## ASSIGNED TASK:
If a line in the records contains the string "gripper", show that line.

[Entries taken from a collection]
....
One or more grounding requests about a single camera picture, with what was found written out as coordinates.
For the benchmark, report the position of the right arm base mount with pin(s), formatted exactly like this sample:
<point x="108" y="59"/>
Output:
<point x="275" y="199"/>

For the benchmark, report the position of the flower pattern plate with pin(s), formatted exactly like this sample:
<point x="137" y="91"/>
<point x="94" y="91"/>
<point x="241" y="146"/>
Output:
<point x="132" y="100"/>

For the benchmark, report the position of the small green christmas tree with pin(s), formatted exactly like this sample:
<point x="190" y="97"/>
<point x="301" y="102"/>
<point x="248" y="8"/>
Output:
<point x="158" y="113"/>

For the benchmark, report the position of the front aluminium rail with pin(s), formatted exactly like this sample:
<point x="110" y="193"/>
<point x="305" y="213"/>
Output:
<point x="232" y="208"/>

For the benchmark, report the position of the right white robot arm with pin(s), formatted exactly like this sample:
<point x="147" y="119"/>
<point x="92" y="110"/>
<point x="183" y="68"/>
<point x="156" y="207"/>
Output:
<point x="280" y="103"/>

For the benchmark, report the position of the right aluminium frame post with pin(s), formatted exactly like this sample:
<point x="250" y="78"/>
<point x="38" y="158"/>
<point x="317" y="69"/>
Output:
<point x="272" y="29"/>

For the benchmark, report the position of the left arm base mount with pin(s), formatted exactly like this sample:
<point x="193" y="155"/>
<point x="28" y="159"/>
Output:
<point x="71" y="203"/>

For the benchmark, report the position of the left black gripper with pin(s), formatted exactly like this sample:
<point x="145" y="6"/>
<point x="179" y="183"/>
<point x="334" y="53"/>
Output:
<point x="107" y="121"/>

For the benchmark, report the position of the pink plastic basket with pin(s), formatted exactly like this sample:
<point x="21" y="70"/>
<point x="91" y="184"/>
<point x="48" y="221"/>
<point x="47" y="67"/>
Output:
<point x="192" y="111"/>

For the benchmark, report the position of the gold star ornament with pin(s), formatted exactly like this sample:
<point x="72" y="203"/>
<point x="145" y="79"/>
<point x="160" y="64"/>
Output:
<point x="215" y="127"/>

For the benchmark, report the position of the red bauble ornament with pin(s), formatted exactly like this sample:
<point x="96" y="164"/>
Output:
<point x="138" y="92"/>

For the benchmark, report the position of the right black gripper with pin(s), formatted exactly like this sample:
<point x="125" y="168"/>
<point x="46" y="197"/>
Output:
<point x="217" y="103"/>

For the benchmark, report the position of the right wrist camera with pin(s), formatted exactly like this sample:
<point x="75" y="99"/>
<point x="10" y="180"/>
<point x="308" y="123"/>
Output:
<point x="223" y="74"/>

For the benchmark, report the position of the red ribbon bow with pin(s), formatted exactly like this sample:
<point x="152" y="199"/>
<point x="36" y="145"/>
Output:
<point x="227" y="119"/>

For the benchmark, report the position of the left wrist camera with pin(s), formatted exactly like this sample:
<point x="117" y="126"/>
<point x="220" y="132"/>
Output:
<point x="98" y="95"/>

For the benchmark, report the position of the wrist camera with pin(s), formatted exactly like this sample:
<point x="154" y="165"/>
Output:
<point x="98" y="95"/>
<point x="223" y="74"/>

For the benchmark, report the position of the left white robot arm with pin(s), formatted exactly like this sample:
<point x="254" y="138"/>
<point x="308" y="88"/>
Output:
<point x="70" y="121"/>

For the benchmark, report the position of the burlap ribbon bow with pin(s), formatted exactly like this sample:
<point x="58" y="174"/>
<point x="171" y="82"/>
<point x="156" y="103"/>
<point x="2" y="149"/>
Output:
....
## TASK ANSWER:
For the benchmark, report the position of the left black gripper with pin(s), formatted exactly like this sample:
For the benchmark, report the position of the right black gripper with pin(s), formatted exactly like this sample:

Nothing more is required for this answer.